* **Exercise instructions**: Which lines of the data below contain "pictures"? Please show them all.

-------- Dataset records

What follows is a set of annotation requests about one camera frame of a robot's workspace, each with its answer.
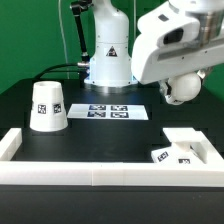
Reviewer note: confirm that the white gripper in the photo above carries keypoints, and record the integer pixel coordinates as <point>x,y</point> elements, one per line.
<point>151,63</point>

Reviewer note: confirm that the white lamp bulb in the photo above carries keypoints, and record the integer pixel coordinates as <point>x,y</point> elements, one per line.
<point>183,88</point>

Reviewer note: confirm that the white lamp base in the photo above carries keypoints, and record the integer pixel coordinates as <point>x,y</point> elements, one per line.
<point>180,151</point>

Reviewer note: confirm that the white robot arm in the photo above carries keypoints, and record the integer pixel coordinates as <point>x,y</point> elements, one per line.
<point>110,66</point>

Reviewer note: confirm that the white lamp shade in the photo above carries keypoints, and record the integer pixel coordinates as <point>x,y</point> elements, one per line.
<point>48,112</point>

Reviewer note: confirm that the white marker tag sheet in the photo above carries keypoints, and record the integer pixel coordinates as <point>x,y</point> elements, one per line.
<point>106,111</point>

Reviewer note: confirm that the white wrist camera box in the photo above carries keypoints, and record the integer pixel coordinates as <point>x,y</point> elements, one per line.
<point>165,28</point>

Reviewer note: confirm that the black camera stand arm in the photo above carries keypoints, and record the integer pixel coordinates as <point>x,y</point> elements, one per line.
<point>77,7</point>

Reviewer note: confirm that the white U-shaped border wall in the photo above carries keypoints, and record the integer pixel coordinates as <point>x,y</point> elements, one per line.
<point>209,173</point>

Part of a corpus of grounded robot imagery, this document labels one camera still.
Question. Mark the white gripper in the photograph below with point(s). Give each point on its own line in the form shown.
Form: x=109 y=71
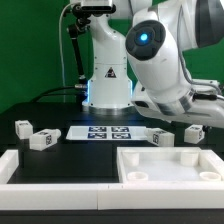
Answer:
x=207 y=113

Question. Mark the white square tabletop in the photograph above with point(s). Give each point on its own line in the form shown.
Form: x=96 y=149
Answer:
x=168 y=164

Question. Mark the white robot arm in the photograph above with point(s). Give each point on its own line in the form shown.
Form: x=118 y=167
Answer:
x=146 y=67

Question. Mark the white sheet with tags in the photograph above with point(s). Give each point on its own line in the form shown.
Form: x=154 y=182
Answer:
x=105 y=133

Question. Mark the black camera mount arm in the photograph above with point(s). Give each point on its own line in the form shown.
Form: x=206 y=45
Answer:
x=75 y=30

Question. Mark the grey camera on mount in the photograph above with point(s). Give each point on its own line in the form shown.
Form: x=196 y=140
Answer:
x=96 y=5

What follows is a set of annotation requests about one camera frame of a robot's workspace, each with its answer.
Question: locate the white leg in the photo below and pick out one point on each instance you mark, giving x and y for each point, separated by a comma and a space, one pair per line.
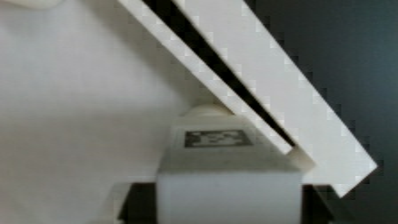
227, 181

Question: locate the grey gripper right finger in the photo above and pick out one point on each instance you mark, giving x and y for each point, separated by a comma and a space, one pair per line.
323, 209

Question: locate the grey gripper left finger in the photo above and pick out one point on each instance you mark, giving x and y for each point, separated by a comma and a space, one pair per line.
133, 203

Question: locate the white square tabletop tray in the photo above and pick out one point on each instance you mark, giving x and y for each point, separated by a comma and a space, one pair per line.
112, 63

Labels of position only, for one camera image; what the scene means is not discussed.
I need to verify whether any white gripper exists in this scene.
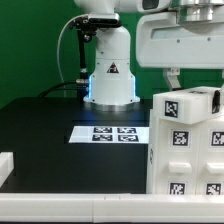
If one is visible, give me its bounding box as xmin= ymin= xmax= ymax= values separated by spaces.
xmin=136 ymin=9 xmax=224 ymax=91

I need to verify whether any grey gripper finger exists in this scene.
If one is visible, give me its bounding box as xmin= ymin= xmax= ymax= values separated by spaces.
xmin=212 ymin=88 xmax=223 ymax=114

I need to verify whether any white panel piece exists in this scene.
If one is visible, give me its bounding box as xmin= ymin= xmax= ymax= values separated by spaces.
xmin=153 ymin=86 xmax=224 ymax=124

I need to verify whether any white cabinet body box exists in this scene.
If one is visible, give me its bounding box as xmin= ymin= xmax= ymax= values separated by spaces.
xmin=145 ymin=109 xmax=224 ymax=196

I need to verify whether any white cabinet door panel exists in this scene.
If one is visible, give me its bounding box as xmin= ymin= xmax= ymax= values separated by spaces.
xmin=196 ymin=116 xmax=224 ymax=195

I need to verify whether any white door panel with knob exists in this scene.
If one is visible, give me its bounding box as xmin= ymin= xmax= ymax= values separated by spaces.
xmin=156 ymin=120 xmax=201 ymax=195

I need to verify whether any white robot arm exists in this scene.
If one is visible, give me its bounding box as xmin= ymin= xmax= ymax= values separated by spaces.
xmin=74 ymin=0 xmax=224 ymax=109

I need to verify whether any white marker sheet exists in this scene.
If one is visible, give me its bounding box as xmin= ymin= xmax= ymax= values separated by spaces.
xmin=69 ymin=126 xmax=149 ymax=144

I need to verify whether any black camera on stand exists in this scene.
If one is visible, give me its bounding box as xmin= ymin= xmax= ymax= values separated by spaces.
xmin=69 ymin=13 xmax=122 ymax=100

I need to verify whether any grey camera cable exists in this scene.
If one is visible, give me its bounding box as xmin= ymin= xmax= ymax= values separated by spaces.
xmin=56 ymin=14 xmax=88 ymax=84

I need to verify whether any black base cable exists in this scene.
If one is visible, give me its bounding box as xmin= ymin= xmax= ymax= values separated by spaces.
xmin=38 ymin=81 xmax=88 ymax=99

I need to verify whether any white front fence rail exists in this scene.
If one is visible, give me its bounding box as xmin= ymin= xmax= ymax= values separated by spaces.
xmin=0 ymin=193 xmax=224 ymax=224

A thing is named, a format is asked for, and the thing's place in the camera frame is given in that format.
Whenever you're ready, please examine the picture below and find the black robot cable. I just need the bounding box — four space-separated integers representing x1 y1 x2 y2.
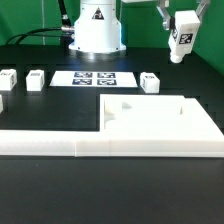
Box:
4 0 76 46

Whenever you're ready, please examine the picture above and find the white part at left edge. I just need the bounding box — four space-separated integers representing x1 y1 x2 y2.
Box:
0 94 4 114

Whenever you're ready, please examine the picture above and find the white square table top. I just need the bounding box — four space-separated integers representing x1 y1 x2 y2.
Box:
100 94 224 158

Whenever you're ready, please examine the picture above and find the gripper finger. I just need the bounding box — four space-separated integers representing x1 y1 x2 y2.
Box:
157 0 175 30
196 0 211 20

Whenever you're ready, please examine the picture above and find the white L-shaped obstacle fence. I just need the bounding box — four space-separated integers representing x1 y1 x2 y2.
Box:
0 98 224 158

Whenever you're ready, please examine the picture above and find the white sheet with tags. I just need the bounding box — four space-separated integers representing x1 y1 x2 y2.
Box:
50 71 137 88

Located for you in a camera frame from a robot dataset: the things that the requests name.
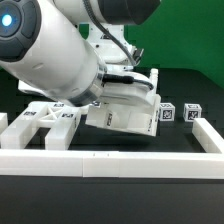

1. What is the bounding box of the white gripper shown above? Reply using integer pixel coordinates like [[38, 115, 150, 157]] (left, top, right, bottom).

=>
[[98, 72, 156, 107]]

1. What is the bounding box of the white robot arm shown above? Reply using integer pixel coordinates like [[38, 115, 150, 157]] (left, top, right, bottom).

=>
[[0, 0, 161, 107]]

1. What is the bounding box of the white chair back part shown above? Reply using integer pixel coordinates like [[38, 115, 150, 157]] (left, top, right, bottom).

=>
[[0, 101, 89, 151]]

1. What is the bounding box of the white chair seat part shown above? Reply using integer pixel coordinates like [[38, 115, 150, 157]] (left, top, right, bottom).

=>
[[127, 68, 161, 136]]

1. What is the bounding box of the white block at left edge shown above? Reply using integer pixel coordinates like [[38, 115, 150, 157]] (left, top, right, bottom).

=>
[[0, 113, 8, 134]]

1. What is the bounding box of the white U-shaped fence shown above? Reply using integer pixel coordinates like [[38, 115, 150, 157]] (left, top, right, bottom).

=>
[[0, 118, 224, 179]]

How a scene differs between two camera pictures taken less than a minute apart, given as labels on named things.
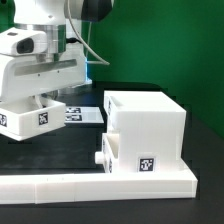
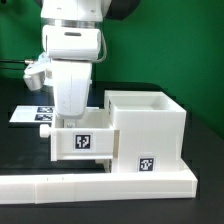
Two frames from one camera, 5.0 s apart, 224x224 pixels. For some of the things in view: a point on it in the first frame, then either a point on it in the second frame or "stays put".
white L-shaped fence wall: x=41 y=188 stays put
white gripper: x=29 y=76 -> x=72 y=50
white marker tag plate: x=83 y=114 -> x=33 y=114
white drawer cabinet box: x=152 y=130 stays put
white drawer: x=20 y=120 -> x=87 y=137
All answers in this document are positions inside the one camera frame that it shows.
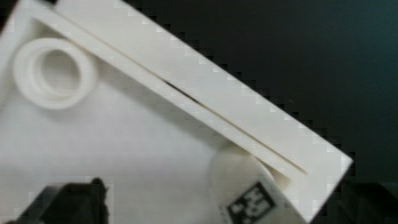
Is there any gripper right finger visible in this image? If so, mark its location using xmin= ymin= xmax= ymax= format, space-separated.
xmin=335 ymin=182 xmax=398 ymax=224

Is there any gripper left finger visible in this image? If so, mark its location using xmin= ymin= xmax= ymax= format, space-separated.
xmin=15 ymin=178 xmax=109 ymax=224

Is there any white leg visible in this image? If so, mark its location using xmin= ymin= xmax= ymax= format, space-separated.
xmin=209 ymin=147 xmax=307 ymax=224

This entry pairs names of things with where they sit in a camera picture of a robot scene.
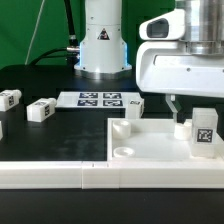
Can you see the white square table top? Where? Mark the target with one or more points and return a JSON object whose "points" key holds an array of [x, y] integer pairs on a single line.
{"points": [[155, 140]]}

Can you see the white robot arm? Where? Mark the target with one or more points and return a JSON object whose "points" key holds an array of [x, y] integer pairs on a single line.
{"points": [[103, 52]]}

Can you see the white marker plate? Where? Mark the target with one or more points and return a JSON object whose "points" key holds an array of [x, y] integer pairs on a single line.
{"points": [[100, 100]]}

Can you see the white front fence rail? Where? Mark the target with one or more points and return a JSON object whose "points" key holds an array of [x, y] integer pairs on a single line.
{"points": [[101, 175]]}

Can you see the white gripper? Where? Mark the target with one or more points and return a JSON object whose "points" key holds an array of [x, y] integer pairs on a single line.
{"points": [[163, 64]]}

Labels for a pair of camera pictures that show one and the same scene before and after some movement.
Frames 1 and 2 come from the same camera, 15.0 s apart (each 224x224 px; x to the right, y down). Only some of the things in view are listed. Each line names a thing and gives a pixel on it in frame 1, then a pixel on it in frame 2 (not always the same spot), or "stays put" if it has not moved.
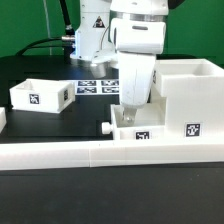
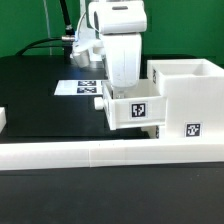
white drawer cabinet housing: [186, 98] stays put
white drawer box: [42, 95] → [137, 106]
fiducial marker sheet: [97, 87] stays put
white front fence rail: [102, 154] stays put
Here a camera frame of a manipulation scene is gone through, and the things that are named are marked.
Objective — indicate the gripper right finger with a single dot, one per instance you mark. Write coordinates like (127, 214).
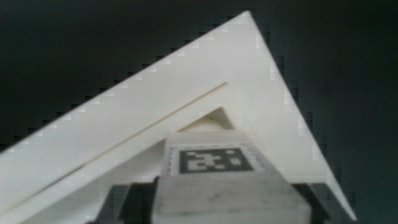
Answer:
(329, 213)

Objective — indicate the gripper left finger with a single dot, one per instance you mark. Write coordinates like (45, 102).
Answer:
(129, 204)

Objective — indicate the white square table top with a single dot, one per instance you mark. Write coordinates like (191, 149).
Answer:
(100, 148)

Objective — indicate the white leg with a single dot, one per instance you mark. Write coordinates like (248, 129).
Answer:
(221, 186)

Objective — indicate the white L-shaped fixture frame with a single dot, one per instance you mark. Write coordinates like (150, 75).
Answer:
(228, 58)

----------------

* **Response**:
How a scene differs between two camera pictures taken less than a minute apart, given as labels on named things.
Labels for a pair of camera pictures that show one and the same scene before and after some movement.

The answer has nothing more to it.